• _Directions_
Copy out each line of the data holding "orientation".

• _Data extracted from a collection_
Segment Open
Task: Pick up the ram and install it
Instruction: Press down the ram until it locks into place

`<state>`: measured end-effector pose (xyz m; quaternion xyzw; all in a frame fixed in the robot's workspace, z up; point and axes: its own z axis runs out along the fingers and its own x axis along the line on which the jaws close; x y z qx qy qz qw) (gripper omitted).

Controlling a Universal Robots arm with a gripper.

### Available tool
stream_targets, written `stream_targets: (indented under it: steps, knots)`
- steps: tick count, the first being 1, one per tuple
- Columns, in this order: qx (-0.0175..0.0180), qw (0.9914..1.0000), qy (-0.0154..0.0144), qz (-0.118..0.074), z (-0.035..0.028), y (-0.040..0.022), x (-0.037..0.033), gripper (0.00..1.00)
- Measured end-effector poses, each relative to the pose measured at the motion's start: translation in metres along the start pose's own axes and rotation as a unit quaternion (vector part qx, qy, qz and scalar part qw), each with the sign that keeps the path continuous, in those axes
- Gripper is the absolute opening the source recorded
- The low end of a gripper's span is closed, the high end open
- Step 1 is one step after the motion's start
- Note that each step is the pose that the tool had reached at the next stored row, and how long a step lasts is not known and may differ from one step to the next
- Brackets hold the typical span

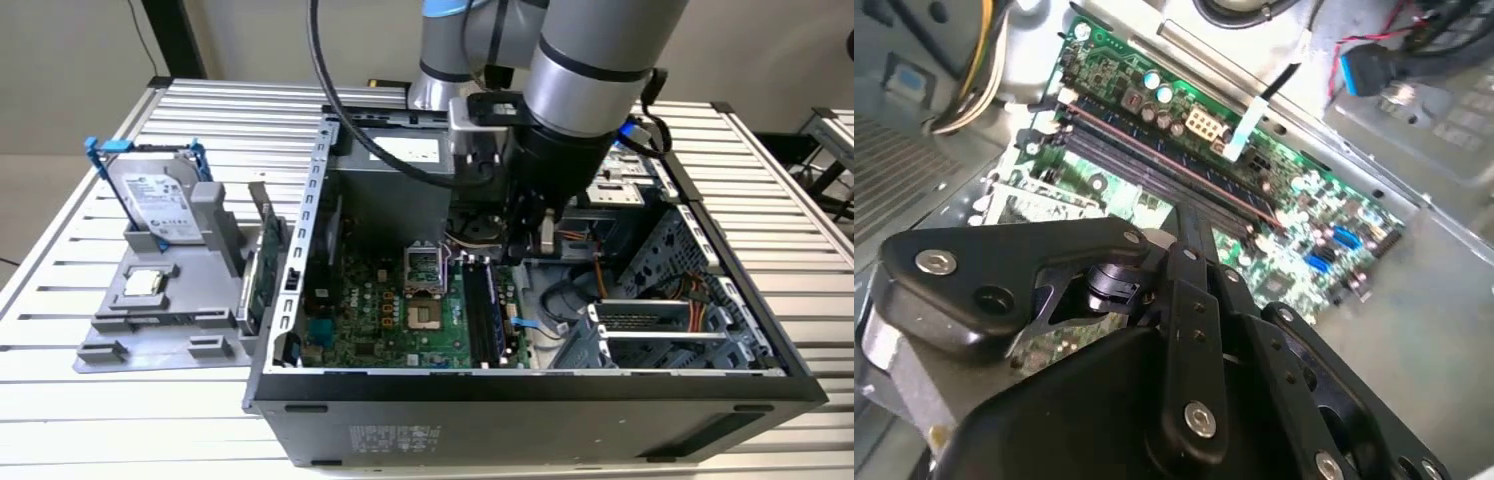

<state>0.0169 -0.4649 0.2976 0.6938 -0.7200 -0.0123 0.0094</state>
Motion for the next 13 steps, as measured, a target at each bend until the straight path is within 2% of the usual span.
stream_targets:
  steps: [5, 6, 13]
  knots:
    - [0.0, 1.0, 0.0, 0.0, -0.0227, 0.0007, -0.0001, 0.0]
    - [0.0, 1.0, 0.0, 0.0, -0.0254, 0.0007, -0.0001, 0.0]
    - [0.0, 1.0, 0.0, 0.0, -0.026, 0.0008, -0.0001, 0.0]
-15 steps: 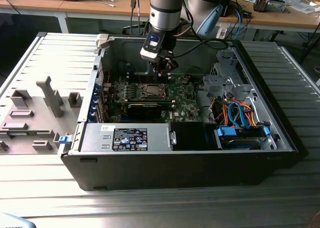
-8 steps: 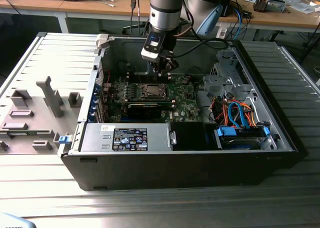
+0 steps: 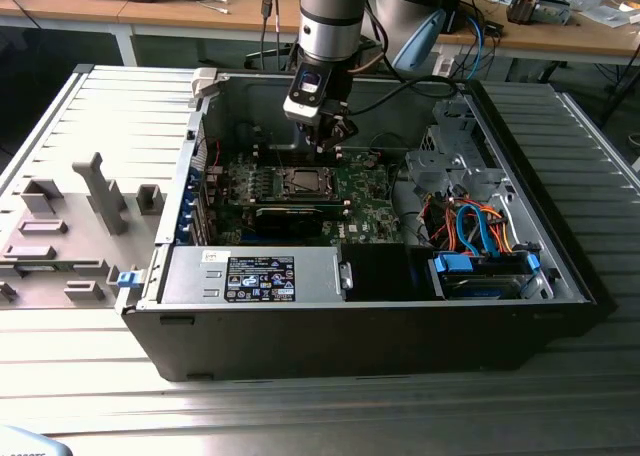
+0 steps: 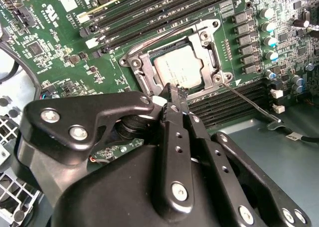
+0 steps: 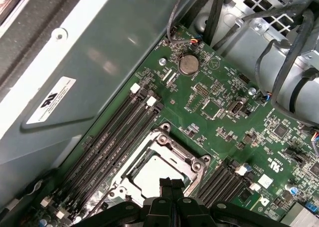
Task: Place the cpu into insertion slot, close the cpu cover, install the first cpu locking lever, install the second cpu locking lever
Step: 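Install the first cpu locking lever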
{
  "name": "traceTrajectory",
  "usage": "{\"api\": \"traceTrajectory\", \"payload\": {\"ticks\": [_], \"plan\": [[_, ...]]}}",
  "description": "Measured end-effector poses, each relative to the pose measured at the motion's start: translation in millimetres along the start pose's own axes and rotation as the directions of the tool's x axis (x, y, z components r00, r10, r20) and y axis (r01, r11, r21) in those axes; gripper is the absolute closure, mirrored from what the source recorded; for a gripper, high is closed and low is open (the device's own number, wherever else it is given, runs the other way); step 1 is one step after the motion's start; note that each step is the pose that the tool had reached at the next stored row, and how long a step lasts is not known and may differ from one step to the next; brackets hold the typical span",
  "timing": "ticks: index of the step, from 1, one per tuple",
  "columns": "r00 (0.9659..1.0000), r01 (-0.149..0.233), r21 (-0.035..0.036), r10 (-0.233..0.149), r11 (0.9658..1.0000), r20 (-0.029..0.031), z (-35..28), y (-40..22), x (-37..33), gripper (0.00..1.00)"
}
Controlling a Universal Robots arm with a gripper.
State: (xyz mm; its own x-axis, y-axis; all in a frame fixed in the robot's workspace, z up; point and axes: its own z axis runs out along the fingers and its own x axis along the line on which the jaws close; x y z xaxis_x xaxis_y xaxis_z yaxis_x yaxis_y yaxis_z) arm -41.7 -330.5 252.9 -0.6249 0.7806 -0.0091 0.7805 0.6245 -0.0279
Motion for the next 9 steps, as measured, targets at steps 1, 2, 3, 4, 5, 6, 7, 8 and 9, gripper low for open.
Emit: {"api": "traceTrajectory", "payload": {"ticks": [1, 2, 3, 4, 5, 6, 7, 8, 9], "plan": [[1.0, 0.003, 0.0, -0.003, 1.0, 0.0001, 0.0, 0.0, 0.0, 0.89], [1.0, 0.006, 0.0, -0.006, 1.0, 0.0001, 0.0, 0.0, 0.0, 0.89], [1.0, 0.008, -0.0001, -0.008, 1.0, 0.0002, 0.0, 0.0, 0.0, 0.89], [1.0, 0.01, -0.0001, -0.01, 1.0, 0.0002, 0.0, 0.0, 0.0, 0.89], [0.9999, 0.012, -0.0002, -0.012, 0.9999, 0.0002, 0.0, 0.0, 0.0, 0.89], [0.9999, 0.015, -0.0002, -0.015, 0.9999, 0.0004, 0.0, 0.0, 0.0, 0.89], [0.9998, 0.017, -0.0002, -0.017, 0.9998, 0.0004, 0.0, 0.0, 0.0, 0.89], [0.9998, 0.021, -0.0002, -0.021, 0.9998, 0.0005, 0.0, 0.0, 0.0, 0.89], [0.9997, 0.022, -0.0002, -0.022, 0.9997, 0.0005, 0.0, 0.0, 0.0, 0.89]]}}
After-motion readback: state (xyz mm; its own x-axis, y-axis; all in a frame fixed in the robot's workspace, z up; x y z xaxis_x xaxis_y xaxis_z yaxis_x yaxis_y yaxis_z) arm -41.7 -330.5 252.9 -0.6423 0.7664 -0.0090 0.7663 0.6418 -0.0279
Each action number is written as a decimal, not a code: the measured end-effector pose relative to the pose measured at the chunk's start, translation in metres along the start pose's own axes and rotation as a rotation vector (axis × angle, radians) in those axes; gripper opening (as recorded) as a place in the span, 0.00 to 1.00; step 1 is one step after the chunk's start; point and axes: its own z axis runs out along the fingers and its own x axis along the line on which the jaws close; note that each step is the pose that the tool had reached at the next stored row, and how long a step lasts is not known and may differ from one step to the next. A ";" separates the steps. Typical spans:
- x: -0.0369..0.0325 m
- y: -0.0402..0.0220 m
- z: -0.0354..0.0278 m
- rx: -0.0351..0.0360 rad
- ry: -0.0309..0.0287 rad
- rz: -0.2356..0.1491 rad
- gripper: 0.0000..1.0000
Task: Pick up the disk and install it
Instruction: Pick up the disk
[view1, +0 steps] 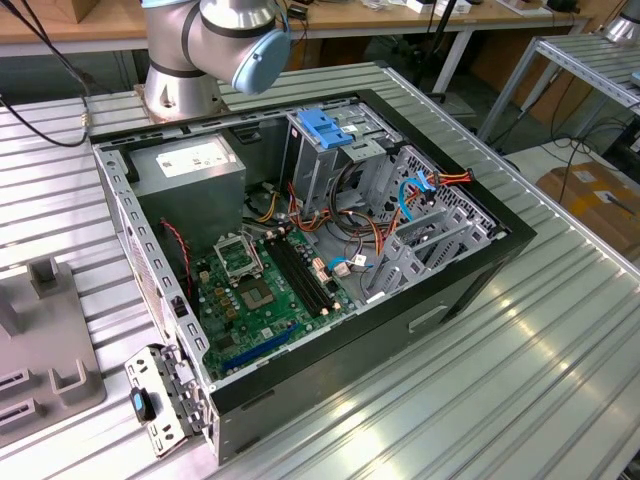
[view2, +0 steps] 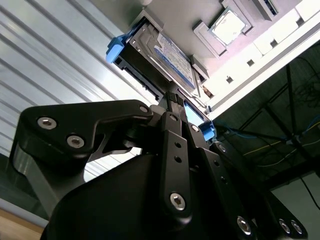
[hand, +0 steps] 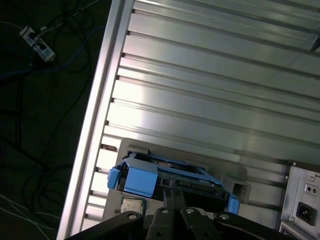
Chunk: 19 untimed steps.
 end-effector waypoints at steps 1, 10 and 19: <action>0.0000 0.0000 0.0000 0.0000 0.0000 -0.002 0.11; 0.0000 0.0000 0.0000 -0.0003 0.0002 -0.011 0.11; 0.0000 0.0000 0.0000 -0.0004 0.0003 -0.016 0.11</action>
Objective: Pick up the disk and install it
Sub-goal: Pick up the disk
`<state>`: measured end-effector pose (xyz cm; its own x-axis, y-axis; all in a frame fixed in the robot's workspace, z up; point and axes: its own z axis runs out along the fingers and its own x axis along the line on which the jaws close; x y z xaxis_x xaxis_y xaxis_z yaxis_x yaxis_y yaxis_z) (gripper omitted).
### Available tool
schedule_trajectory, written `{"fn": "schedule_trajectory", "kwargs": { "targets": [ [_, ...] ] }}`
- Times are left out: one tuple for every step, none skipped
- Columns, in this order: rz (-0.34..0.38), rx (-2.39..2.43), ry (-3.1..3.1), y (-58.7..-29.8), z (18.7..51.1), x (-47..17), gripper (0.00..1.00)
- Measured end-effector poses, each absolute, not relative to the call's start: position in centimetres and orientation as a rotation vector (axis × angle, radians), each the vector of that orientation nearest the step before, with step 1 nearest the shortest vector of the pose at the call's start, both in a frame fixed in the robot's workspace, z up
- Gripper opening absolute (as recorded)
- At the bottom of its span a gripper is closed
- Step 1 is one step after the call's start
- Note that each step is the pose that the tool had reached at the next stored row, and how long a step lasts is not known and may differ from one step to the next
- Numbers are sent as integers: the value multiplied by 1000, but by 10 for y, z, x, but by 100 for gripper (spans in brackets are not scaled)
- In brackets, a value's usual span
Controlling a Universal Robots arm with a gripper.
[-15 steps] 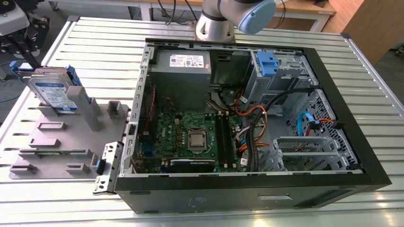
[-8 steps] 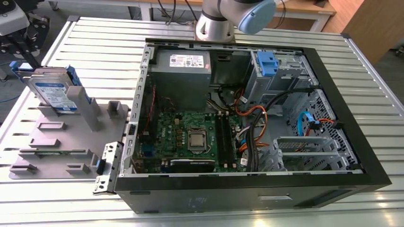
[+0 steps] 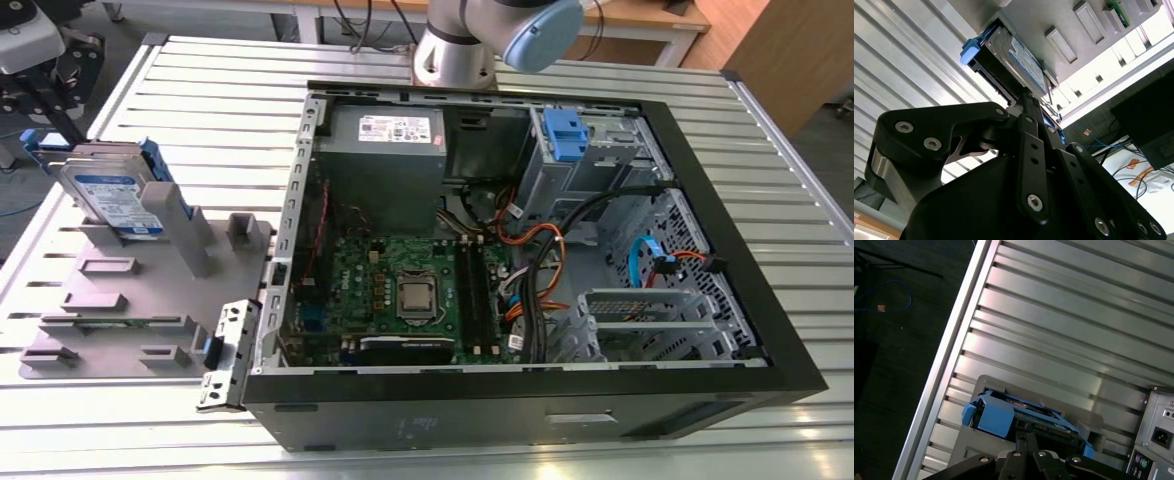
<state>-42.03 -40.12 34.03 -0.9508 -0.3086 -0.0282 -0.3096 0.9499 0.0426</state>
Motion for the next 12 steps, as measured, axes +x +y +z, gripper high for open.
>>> {"fn": "schedule_trajectory", "kwargs": {
  "targets": [
    [73,-497,3080,-401,340,-420,11],
    [73,-504,3079,-401,340,-420,11],
    [73,-512,3078,-401,340,-420,11],
    [73,-517,3077,-401,340,-420,11],
    [73,-518,3077,-401,340,-420,11],
    [73,-518,3077,-401,340,-420,11],
    [73,-519,3077,-401,340,-420,11],
    [73,-519,3077,-401,340,-420,11],
    [73,-519,3077,-401,340,-420,11],
    [73,-519,3077,-401,340,-420,11],
    [73,-519,3077,-401,340,-420,11],
    [73,-519,3077,-401,340,-420,11]
  ]
}}
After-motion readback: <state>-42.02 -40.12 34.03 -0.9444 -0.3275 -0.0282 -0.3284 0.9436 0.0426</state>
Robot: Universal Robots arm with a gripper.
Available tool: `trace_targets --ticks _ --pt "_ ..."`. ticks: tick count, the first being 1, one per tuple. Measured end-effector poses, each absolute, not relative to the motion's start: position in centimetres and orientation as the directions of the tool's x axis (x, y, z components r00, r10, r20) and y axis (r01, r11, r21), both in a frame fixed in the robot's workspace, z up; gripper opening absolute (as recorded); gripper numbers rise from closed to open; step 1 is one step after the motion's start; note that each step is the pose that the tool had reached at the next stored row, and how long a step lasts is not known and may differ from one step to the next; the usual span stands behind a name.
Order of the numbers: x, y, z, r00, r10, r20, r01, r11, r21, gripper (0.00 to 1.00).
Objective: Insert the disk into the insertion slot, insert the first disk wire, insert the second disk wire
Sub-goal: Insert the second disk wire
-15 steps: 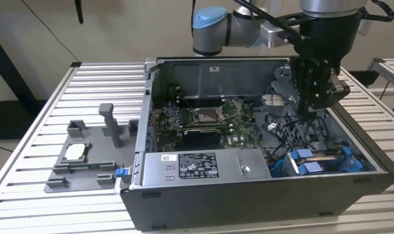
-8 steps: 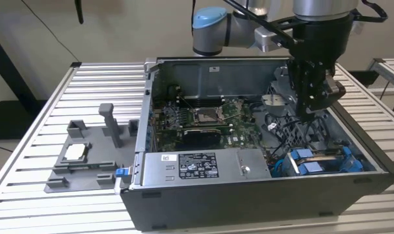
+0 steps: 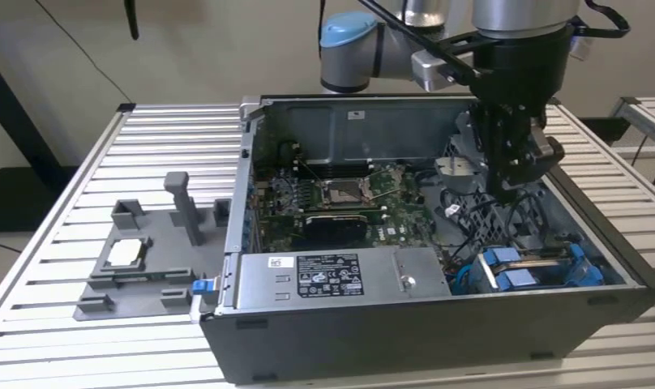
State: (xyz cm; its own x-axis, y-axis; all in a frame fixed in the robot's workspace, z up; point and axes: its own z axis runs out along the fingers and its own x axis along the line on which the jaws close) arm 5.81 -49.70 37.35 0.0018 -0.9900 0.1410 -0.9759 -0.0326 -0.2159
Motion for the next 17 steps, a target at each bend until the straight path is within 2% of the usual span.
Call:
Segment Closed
• _Answer below_
- Measured end-effector poses, each absolute, not relative to the call's start: position in centimetres and orientation as a rotation vector (axis × angle, radians), each the vector of that orientation nearest the step before, with step 1 nearest the shortest vector of the pose at the call's start, both in a frame fixed in the robot's workspace, z up
Available tool: `trace_targets --ticks _ --pt "_ ..."`. ticks: tick count, the first being 1, one per tuple. Measured end-effector poses, each absolute, not relative to the motion's start: position in centimetres and orientation as the directions of the tool's x axis (x, y, z components r00, r10, r20) and y axis (r01, r11, r21), both in a frame fixed in the robot's workspace, z up; gripper opening absolute (as recorded); gripper numbers rise from closed to open; step 1 is one step after the motion's start; note that each step is the pose that the tool had reached at the next stored row, and how long a step lasts is not known and may differ from one step to the next; the usual span stands behind a name.

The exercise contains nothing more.